#### [THE PROBLEM]
Give again, unaltered, the lines of the listing below that run from the line having "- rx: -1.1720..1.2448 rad" through the line having "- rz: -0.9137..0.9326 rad".

-------- SOURCE DATA --------

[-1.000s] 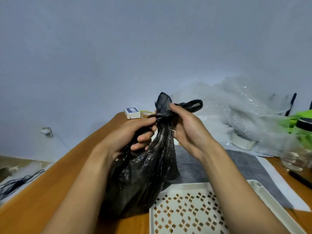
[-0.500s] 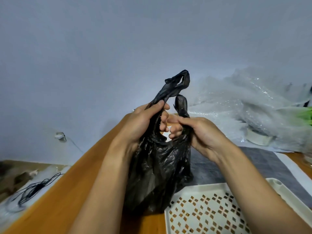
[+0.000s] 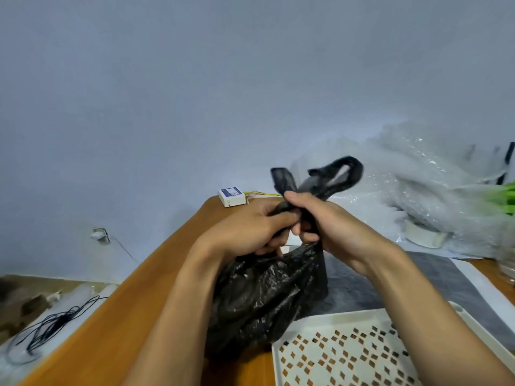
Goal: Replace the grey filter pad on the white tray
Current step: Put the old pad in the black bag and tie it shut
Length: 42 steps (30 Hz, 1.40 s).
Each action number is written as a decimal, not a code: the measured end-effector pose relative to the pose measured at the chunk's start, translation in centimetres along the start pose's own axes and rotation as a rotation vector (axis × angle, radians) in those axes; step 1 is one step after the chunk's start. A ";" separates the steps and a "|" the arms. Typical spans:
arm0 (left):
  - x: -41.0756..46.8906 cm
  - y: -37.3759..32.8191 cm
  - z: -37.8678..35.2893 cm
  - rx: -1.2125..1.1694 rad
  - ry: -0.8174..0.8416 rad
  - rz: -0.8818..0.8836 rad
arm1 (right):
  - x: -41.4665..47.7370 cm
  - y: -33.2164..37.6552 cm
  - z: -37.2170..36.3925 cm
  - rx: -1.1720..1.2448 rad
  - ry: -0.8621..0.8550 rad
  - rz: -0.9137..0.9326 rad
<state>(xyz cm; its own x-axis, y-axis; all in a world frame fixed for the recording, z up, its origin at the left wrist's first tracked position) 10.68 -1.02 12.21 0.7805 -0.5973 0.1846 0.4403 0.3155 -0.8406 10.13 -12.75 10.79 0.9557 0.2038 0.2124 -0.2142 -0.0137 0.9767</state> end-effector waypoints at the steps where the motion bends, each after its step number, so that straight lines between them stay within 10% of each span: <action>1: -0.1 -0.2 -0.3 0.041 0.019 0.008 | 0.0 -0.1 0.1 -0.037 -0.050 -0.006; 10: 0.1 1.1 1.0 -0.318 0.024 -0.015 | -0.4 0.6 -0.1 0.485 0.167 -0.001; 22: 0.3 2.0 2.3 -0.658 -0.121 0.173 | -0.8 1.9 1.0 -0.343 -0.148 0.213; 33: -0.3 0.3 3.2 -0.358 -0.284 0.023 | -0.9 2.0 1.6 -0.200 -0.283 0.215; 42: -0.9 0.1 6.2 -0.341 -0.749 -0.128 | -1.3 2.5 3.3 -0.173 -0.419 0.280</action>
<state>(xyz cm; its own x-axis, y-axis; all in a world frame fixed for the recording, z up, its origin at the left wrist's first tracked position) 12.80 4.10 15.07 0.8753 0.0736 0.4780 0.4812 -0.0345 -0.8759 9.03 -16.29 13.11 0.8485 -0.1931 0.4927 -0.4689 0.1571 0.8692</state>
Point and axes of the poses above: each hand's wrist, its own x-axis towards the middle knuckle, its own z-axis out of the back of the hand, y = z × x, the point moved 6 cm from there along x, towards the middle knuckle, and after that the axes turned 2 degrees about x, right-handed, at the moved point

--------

#### [OUTPUT BELOW]
  - rx: -1.1720..1.2448 rad
  - ry: -0.8621..0.8550 rad
  - rz: -0.9137..0.9326 rad

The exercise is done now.